▶ [Task]: From the entries that follow, gather each line holding the word "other".

▼

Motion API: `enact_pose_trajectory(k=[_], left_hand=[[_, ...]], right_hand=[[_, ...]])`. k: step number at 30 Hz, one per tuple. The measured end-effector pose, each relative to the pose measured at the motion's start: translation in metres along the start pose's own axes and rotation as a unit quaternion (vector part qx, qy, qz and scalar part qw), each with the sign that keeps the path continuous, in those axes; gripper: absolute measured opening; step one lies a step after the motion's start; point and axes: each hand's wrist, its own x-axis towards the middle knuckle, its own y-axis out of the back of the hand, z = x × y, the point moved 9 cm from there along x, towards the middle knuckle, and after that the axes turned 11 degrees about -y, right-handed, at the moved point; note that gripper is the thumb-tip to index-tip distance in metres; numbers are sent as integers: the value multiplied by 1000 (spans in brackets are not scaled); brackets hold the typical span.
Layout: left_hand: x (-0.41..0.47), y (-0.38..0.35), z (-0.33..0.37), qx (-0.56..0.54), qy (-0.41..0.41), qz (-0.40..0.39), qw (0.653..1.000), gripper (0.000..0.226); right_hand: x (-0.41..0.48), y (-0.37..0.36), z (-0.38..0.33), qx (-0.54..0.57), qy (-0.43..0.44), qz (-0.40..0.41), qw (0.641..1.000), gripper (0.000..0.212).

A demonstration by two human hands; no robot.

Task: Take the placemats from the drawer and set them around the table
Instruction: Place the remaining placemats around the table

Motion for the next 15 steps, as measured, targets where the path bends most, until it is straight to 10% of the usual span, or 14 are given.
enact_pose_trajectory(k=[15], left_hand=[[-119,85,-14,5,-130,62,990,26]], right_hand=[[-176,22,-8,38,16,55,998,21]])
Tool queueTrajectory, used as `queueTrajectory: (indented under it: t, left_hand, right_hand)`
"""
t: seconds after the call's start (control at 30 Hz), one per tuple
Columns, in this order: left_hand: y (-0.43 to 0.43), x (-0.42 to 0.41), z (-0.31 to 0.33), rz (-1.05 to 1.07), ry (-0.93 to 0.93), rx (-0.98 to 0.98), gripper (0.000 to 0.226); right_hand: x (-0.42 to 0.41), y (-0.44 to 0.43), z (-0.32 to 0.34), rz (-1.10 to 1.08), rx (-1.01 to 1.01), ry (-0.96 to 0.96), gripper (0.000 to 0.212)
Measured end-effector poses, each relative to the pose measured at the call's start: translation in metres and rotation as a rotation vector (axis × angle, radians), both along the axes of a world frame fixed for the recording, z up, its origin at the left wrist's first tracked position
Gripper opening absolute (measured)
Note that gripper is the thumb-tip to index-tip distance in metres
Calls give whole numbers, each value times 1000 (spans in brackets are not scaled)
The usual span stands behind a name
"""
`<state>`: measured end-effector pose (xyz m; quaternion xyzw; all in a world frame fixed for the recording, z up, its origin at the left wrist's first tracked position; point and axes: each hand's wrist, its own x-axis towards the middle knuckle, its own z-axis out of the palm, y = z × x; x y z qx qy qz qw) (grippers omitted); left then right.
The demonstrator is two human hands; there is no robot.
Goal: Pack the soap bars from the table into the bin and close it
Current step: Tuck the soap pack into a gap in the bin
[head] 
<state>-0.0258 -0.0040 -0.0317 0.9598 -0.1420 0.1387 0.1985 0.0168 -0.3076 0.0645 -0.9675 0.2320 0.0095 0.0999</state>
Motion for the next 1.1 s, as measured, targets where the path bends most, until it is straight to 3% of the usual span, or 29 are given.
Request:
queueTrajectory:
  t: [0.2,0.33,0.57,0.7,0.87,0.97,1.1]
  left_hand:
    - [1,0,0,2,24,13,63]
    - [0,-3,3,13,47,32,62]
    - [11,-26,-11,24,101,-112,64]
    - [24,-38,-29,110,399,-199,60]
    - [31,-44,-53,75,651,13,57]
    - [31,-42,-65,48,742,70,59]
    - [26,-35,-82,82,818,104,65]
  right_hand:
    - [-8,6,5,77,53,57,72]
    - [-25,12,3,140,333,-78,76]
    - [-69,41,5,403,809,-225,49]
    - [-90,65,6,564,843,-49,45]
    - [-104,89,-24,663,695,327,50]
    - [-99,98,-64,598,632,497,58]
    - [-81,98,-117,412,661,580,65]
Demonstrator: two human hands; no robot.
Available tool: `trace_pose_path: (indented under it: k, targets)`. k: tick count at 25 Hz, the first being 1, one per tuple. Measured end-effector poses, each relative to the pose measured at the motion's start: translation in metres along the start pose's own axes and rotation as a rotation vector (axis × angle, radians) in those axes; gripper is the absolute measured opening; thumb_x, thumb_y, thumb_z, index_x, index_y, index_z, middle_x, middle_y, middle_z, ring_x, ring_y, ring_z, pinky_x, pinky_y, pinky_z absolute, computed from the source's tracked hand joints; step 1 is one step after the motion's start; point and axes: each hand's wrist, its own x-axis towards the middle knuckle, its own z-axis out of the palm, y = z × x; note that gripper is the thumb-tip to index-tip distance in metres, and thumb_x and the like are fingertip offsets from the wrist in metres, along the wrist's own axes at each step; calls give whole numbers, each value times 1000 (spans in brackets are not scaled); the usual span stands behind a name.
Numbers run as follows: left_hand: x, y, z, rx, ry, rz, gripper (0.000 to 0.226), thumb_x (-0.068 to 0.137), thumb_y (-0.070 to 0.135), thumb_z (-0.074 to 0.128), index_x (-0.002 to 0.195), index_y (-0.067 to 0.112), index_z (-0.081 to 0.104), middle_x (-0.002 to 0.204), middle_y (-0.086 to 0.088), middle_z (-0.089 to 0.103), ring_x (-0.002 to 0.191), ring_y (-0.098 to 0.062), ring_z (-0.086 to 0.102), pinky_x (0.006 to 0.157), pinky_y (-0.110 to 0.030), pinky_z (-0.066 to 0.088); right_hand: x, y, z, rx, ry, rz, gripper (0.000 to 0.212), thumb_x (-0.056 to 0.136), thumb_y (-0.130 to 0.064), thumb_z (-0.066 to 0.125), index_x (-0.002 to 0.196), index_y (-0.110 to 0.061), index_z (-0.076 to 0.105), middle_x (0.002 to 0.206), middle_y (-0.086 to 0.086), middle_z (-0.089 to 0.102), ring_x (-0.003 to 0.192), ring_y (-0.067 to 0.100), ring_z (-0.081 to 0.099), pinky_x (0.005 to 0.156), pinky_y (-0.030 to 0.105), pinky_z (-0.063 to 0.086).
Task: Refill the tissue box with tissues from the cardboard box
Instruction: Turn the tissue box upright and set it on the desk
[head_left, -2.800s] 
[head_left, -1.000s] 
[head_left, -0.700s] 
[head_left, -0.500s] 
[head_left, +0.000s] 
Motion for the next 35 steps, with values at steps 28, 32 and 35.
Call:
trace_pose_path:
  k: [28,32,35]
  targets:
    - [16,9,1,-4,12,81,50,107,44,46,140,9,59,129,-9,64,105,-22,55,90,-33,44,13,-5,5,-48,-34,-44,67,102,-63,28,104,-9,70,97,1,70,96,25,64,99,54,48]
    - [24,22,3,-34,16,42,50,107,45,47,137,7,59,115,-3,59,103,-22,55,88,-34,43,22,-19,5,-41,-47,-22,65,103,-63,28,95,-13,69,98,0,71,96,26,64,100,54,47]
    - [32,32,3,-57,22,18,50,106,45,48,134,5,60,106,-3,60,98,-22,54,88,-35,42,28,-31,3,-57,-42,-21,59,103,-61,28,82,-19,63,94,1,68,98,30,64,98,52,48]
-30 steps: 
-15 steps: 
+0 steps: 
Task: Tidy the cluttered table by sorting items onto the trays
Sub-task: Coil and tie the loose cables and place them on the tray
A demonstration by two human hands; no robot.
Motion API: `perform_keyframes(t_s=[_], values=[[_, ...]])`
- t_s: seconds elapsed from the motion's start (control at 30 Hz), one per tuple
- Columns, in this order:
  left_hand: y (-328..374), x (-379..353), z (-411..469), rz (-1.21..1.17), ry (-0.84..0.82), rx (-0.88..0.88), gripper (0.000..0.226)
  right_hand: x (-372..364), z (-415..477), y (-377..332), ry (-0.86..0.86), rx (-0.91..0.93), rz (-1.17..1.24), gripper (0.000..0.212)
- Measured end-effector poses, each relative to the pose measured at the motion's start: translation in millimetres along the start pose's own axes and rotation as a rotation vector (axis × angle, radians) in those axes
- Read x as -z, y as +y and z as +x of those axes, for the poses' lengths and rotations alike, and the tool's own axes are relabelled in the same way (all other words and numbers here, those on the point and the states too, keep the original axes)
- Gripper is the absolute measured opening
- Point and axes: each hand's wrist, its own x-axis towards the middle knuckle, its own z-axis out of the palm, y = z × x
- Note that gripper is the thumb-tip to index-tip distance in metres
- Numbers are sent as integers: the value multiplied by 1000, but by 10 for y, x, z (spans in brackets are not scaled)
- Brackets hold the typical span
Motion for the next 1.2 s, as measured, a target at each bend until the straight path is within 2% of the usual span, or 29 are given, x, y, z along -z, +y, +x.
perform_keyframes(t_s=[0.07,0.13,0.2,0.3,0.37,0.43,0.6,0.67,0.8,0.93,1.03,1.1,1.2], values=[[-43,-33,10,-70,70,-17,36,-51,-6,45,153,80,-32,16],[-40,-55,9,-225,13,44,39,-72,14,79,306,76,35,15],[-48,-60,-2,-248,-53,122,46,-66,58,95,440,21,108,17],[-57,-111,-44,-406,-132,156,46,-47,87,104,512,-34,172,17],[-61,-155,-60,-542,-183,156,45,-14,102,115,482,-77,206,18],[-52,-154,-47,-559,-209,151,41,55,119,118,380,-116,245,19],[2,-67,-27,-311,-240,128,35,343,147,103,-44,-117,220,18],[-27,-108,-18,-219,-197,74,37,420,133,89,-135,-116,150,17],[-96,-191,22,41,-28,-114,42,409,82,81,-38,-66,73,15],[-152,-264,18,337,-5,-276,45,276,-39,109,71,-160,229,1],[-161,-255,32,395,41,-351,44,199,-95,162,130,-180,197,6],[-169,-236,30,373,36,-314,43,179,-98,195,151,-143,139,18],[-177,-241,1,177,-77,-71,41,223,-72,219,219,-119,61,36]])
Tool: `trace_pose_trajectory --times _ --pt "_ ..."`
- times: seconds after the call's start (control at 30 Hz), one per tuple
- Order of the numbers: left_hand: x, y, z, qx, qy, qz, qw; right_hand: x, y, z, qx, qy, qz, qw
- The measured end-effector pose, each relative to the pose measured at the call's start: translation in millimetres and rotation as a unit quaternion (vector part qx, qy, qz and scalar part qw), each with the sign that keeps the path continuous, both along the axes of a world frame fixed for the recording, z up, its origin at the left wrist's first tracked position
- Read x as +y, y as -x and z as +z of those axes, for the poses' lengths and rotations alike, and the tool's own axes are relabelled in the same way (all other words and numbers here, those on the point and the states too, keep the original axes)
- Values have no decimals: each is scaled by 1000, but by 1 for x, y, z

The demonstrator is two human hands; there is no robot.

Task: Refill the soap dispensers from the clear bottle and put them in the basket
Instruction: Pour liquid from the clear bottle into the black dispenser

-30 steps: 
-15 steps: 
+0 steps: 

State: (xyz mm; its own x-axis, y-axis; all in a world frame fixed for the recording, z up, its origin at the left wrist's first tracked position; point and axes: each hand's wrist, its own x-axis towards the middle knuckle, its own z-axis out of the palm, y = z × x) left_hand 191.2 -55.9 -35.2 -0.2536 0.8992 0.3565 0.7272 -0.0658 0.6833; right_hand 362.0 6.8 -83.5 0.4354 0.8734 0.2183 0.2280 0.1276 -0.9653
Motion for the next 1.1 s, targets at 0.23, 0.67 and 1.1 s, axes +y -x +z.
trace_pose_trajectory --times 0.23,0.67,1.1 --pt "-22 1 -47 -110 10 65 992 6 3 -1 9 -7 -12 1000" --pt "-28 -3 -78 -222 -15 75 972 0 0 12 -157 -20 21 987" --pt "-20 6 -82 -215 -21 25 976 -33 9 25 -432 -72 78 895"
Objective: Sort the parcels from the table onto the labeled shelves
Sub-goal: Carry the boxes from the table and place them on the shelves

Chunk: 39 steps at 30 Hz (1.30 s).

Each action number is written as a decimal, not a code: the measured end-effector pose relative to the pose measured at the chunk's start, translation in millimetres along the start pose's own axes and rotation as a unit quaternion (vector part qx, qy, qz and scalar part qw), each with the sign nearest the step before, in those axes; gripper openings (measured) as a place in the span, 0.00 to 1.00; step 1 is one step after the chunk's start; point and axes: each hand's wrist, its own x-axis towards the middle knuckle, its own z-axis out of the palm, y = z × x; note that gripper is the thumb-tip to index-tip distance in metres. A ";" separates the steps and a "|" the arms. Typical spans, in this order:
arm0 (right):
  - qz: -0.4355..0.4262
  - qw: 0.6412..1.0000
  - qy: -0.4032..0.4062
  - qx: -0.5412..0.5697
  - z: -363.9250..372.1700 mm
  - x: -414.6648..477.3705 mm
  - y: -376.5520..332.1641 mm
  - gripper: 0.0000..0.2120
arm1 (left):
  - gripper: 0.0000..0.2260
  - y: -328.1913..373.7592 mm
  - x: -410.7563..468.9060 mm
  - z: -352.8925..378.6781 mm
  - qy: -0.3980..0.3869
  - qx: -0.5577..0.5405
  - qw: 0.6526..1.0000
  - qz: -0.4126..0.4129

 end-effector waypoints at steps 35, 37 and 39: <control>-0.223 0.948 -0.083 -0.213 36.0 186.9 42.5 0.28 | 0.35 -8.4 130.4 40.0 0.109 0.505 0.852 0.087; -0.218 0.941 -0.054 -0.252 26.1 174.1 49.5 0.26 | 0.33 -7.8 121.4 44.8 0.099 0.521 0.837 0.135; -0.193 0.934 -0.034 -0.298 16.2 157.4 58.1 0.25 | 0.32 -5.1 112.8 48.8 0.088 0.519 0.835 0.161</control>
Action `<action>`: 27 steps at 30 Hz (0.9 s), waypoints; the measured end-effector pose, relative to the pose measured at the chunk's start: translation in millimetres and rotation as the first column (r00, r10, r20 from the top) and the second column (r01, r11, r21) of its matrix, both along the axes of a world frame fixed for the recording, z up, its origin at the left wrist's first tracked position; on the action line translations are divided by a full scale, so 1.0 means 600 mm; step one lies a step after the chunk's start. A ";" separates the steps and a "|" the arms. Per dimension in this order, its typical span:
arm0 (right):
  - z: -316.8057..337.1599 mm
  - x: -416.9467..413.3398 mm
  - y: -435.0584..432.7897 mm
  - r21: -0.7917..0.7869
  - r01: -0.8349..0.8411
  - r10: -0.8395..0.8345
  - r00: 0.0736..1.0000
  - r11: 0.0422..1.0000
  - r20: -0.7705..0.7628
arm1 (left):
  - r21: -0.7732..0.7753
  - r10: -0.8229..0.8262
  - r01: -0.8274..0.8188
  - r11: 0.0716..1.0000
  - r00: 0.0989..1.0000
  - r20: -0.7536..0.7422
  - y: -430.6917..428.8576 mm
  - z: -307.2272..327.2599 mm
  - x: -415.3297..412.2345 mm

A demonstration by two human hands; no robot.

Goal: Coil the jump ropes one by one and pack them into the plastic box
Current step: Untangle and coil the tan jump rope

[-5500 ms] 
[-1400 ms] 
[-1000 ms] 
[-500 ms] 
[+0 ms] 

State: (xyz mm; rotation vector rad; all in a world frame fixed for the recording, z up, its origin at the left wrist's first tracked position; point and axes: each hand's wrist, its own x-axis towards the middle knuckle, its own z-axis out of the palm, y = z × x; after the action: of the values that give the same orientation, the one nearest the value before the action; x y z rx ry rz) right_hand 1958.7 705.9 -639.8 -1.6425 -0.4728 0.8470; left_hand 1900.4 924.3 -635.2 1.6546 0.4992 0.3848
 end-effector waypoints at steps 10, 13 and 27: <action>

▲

▶ [Answer]:
- Read x as -z, y as +y and z as +x of those axes, for the poses' lengths and rotations alike, and the tool's own axes are relabelled in the same way (all other words and numbers here, those on the point and the states too, keep the original axes)
- Read x as +y, y as -x and z as +z of those axes, for the poses' lengths and rotations alike, and the tool's own axes are relabelled in the same way (all other words and numbers here, those on the point and the states too, keep the original axes)

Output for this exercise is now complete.